The free plan, at 60 pages per month, is too restrictive for serious evaluation. The Student plan at $1.99/month with a verified .edu email gives 200 pages, Expert at $9.99/month gives 500 pages and three users, and the Team plan is where the collaboration features kick in. The reason it isn’t our top pick is the underlying model: on the most technical sections of our annual-report bench, Humata gave slightly less precise answers than Claude or NotebookLM. For a team where shared workspaces and security matter more than peak reasoning, that’s the right trade.
For research that needs the live web: Perplexity
Perplexity is the outlier. Most PDF chat tools answer from the document and nothing else; Perplexity will also pull current web sources and flag when the live web disagrees with the file. For competitive analysis, market research, and any topic where a document might be stale, that hybrid is genuinely useful. It isn’t the tool for a focused literature review, where you want the assistant to stay inside the corpus, but it’s the right tool when “the document says X, but is X still true?” is a question you need to ask.

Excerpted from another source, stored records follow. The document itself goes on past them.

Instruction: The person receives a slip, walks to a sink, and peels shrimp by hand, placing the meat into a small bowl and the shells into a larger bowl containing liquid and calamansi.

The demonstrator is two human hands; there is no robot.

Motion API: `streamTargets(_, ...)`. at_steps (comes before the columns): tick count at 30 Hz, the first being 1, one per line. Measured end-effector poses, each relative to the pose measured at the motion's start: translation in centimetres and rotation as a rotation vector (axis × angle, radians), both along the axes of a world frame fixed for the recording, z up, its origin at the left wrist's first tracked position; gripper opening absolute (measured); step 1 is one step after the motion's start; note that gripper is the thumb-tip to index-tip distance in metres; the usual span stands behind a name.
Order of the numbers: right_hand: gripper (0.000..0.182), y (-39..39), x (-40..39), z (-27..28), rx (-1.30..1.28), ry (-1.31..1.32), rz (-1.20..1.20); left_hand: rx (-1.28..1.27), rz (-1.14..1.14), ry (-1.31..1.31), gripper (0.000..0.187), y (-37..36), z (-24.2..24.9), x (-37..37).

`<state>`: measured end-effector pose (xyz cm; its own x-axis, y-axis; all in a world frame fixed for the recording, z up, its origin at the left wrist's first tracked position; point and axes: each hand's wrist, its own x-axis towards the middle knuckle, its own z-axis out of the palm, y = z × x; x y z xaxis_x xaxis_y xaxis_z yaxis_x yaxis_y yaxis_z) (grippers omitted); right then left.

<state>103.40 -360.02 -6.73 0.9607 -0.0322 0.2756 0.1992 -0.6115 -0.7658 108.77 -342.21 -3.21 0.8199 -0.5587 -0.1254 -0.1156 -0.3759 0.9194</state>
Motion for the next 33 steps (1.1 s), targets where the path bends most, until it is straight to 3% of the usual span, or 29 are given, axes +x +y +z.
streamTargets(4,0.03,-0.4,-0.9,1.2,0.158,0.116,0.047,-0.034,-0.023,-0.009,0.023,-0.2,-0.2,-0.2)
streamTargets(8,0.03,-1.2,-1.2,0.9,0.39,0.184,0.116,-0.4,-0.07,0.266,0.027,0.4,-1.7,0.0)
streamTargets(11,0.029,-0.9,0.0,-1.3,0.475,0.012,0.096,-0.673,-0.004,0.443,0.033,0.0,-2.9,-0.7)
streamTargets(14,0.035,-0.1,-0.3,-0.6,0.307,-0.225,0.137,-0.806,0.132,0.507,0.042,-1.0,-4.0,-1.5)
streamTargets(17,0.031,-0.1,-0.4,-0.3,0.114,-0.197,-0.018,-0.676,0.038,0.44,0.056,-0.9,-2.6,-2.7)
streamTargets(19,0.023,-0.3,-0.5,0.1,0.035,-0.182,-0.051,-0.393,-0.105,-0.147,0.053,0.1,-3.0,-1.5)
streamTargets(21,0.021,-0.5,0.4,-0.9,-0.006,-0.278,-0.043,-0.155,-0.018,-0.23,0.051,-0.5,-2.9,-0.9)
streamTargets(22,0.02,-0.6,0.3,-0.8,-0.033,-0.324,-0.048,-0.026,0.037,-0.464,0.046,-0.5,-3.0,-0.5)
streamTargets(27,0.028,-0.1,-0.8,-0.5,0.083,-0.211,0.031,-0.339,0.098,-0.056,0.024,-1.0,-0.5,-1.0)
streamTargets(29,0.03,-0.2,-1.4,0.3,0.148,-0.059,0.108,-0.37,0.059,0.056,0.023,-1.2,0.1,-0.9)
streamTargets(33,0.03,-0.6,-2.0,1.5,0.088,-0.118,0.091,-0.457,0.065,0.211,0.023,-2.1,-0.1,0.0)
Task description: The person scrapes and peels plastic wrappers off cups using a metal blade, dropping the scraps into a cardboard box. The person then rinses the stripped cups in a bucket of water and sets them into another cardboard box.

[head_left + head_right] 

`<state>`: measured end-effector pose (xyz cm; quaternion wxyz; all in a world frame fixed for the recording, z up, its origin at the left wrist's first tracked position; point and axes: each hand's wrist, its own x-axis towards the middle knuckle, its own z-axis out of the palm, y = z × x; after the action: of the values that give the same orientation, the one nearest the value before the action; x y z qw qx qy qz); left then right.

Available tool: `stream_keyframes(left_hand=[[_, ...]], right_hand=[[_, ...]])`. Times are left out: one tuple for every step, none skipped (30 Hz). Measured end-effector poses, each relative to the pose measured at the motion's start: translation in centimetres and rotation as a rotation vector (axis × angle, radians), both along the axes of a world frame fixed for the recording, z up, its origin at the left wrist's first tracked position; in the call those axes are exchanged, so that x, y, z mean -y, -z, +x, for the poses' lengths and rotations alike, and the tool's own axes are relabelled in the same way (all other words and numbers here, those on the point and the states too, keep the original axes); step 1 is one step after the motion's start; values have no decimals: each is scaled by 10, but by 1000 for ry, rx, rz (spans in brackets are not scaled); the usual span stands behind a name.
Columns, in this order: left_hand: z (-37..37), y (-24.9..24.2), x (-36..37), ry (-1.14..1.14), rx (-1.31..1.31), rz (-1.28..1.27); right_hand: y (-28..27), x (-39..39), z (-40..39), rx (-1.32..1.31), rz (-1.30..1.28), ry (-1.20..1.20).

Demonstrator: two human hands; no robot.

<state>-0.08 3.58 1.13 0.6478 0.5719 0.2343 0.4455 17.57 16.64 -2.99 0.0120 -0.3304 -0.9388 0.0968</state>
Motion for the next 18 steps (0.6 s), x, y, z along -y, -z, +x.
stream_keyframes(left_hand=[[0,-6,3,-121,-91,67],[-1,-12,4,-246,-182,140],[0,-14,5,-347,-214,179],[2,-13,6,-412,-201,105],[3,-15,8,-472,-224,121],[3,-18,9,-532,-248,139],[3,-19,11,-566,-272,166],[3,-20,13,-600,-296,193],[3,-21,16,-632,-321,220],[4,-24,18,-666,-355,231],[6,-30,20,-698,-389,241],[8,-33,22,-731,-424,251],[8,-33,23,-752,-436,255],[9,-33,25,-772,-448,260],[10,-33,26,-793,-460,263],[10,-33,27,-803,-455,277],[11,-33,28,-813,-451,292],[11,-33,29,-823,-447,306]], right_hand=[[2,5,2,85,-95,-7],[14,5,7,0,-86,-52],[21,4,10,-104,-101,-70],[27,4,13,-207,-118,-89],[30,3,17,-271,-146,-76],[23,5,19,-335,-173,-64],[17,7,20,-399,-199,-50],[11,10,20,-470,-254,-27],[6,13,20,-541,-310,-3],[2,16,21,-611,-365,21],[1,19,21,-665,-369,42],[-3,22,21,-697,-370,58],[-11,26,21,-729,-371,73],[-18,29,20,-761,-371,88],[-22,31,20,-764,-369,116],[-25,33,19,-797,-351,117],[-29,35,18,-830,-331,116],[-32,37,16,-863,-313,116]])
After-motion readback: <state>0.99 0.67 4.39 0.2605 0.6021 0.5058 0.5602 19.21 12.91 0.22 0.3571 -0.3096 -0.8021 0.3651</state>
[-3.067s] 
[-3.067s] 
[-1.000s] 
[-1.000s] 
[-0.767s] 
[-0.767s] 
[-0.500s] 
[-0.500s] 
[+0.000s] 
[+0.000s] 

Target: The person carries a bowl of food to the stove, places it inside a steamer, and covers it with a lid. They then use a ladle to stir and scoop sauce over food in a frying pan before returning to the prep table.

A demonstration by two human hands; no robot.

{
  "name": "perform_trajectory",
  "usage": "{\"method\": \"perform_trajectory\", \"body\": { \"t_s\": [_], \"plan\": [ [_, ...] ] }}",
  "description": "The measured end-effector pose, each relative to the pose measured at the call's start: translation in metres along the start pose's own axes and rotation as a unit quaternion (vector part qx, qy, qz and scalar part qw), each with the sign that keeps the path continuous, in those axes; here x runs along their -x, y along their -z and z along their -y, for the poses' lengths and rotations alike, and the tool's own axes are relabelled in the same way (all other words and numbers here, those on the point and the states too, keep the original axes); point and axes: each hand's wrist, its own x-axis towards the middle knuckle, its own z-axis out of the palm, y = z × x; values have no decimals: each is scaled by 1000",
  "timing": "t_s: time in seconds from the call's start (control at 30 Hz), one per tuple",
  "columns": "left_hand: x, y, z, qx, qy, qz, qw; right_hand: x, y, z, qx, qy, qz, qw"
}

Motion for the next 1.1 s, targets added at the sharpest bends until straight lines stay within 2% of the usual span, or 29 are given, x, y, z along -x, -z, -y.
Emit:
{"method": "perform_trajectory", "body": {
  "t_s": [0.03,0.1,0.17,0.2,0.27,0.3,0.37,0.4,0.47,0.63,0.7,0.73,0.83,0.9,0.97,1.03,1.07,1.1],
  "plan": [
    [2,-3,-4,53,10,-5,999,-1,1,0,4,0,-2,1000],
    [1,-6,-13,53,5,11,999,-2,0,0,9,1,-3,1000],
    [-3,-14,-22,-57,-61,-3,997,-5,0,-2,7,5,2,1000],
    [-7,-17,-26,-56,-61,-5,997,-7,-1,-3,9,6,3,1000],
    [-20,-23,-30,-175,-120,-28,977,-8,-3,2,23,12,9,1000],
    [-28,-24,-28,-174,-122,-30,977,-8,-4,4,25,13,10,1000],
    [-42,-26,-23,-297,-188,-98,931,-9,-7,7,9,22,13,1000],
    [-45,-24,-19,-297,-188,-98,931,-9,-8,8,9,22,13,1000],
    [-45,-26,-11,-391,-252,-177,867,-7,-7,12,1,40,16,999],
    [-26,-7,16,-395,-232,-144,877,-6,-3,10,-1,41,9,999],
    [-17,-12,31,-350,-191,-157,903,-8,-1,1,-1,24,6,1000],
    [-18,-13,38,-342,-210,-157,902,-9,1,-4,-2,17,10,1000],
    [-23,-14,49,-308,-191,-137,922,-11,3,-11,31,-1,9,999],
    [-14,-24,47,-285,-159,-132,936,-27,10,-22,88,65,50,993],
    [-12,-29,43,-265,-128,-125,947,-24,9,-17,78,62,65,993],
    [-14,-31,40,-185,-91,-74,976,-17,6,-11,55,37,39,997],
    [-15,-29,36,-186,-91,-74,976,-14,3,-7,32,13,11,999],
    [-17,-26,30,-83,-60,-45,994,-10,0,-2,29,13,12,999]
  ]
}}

ChatPDF popularized this category in 2023 and in 2026 it’s still the lowest-friction way to ask a question of a single PDF. The free tier covers two documents per day at up to 120 pages each with 50 questions; Plus at $19.99/month removes those limits and accepts files up to 2,000 pages at up to 32MB each. The interface is clean, the page-level citations work, and you can be asking questions inside a minute.
We’re not recommending it as a primary tool because the price is the same as ChatGPT Plus and Claude Pro, both of which handle PDFs natively with stronger underlying models, and because the free tier is a single document at a time, which means it can’t do the cross-document work we use NotebookLM for. ChatPDF is the right pick for a one-off question on a non-sensitive file when you don’t want to log into anything fancy.
How to choose between them
The decision tree is short. If you’re reading multiple documents and you want the answer to cite the right one, pick NotebookLM. If you’re reading one long, hard document and the question is inferential, pick Claude. If a team has to share the same workspace and the documents are sensitive, pick Humata. If you need to cross-check a document against the live web, pick Perplexity. If you have one short PDF and you want an answer in 30 seconds without an account, ChatPDF is fine. We wouldn’t run more than one of these as a primary tool.